Shuai Peng celebrates a win at the 2014 U.S. Open. She advanced to her first-ever semifinal at a Grand Slam. 

Shuai Peng made the run of her lifetime to the semifinals, a first for the number-three Chinese player. Hopefully she will be remembered for her aggressive game, the fact she did not drop a set through five rounds, and demonstrated courage in the face of declining health in the semifinal. She has landed at No. 21 in the world, from No. 39. It’s her highest career ranking. 

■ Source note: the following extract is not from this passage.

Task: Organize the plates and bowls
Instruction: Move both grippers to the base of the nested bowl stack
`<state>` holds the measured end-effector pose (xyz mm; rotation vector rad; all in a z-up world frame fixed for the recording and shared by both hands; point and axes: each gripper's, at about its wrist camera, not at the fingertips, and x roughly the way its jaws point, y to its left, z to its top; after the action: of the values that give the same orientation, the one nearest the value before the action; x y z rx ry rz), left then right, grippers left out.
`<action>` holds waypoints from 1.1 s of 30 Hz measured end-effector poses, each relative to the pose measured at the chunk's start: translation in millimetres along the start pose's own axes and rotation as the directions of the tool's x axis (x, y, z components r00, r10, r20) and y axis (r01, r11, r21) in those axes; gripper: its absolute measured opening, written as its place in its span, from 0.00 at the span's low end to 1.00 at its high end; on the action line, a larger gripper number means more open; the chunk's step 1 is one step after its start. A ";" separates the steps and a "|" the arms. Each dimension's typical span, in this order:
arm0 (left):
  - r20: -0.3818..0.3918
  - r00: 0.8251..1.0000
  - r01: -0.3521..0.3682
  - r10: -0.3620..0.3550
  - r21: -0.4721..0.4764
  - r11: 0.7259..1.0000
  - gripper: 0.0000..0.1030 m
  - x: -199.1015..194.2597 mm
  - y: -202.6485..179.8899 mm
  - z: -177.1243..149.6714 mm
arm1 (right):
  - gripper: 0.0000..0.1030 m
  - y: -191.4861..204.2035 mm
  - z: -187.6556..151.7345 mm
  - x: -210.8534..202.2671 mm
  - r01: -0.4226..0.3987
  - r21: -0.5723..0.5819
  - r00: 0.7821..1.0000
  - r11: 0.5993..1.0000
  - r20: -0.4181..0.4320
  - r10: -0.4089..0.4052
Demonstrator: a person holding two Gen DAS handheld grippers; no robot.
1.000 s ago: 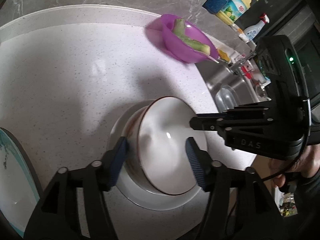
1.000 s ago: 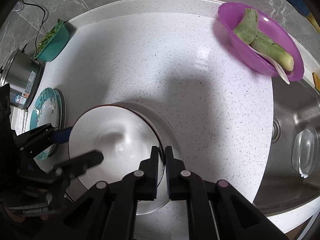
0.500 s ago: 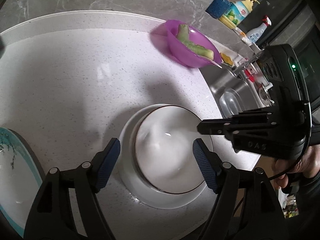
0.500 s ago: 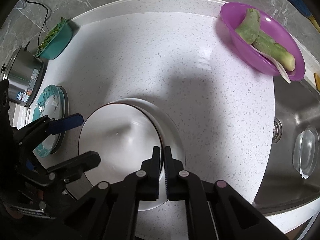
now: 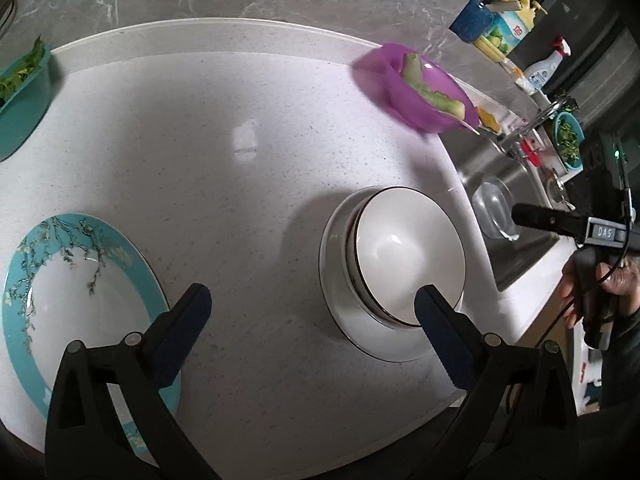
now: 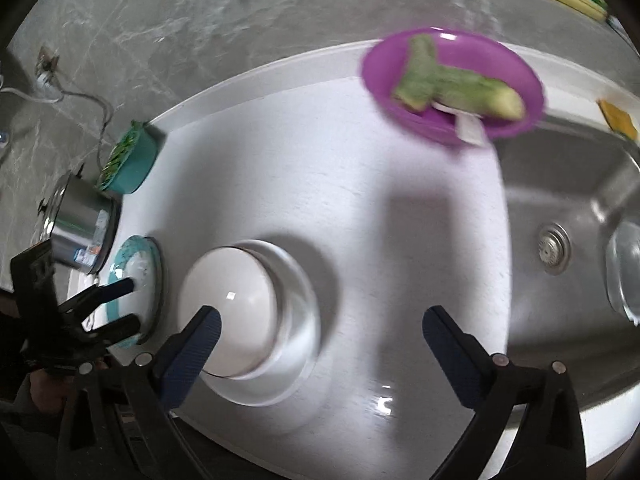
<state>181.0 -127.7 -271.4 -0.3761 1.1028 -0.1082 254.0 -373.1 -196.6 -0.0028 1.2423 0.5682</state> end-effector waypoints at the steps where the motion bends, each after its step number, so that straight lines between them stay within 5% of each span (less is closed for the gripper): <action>1: 0.003 1.000 -0.005 0.005 0.000 1.000 1.00 -0.5 -0.1 -0.9 | 1.00 -5.5 -2.9 2.1 -0.004 0.011 1.000 1.000 -0.003 0.004; 10: -0.103 0.993 -0.057 0.052 -0.049 0.997 1.00 25.0 2.3 -19.1 | 0.99 -15.4 -13.2 26.2 0.003 -0.020 0.997 1.000 -0.073 -0.004; 17: -0.096 0.994 -0.061 0.052 -0.092 0.994 0.98 22.7 7.9 -31.1 | 0.62 -15.4 -16.9 40.1 0.002 -0.077 0.993 0.997 -0.114 -0.011; 25: -0.113 0.991 -0.081 0.068 -0.110 0.991 0.92 31.4 4.1 -40.8 | 0.51 -11.4 -14.8 53.0 -0.007 -0.128 0.988 0.992 -0.155 -0.013; 27: -0.116 0.991 -0.075 0.061 -0.124 0.989 0.85 31.3 6.3 -43.3 | 0.51 -11.4 -14.9 55.7 -0.009 -0.133 0.986 0.991 -0.165 -0.013; 33: -0.129 0.989 -0.082 0.067 -0.114 0.990 0.85 33.5 5.3 -51.2 | 0.51 -8.9 -11.8 60.2 -0.014 -0.152 0.984 0.988 -0.178 -0.014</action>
<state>150.2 -144.2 -321.9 -0.4391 1.2498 0.0011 259.4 -360.0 -256.9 -0.1863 1.3698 0.6736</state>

Dominic Thiem at Roland Garros, May, 2014. He lost to Rafael Nadal the day this picture was taken. Photo credit

Dominic Thiem turned 21 during the Open. Little known but full of game and guile, the Austrian faced his friend and hitting partner, Ernests Gulbis, in round two. The two even share the same coach, Gunter Bresnik. In the match Gulbis went up two sets, and lost footing. Thiem (pronounced team) worked patiently, point by point, and won the match. He didn’t go nuts when he walked to the net to shake his friend’s hand, yet he continued to show the competition his win over Gulbis wasn’t a fluke. Thiem next defeated Feliciano Lopez (No. 19). Tomas Berdych (No. 6) proved too tough in the fourth round. Nonetheless, Thiem’s ranking jumped nine spots to No. 36. Additionally, he joins young hot shot Nick Kyrgios, who is ranked No. 53, as ones to watch.  

Kei Nishikori seemed burdened by his loss in his first-ever Grand Slam. He looked up to this box, one seat occupied by Coach Michael Chang, and apologized for not having won during the awards’ presentation. The moment was poignant, as Chang extended his arms and continued to applaud Kei nodding as if to say … you are a wonder … you did great. And he did. Nishikori, probably the biggest threat to the upper echelon, broke barrier after barrier during the fortnight. First semifinal for him and for a man from Japan. First final for him and a man from Japan. According to many, his 5-set win against Milos Raonic (No. 5) in front of a nighttime New York audience was the best of the tournament. Kei then defeated Stan Wawrinka (No. 3) in another 5-set blockbuster. And, finally, on a day when court temperatures approached 100 degrees, Nishikori defeated the world’s number one player, Novak Djokovic in four sets. 

These are a few of the heroes of this year’s U.S. Open. We salute them.